• [About this exercise]: Of the material below, only the lines from the line containing "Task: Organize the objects" down to the line containing "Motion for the" belong in the answer, written out exactly.

• [Stored data]:
- Opening Delimiter -
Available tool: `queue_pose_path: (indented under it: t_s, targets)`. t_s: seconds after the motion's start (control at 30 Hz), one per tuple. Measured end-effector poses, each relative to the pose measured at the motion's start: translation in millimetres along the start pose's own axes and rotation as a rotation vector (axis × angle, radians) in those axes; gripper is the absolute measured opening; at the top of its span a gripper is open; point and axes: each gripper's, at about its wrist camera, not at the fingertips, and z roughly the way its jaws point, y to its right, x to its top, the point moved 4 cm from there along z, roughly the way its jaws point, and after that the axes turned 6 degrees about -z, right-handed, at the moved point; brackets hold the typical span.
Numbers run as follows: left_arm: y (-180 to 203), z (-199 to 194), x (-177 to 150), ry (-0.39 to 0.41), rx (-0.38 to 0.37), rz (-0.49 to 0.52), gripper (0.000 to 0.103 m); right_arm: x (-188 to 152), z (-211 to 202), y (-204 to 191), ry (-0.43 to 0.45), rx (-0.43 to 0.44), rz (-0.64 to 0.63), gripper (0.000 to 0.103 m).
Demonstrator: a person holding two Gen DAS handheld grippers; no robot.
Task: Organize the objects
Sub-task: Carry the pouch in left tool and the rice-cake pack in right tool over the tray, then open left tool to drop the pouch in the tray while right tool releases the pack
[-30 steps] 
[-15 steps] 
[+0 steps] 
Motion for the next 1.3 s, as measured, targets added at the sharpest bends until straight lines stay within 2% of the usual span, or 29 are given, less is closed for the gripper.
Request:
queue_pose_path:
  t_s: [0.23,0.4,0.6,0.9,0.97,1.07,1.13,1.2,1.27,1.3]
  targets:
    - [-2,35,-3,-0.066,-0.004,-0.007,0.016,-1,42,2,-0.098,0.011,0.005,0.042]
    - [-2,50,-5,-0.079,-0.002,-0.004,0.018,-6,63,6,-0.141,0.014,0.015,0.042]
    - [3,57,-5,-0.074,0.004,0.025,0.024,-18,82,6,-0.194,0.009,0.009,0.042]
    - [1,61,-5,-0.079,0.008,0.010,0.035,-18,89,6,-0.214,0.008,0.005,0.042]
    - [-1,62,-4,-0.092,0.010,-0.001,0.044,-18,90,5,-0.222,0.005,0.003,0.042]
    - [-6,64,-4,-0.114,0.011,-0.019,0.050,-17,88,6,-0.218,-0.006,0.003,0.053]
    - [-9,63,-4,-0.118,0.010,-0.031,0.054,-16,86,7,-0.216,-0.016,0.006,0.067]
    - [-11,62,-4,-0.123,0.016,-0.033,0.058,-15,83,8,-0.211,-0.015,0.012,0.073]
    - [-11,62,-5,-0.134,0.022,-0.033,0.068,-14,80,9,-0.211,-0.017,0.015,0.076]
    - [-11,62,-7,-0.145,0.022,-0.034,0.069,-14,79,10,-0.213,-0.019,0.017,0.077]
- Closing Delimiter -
• [Solution for this problem]:
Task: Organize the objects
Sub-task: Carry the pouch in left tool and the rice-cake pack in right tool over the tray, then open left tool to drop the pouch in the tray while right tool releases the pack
[-30 steps] 
[-15 steps] 
[+0 steps] 
Motion for the next 1.3 s, as measured, targets added at the sharpest bends until straight lines stay within 2% of the usual span, or 29 are given, less is closed for the gripper.

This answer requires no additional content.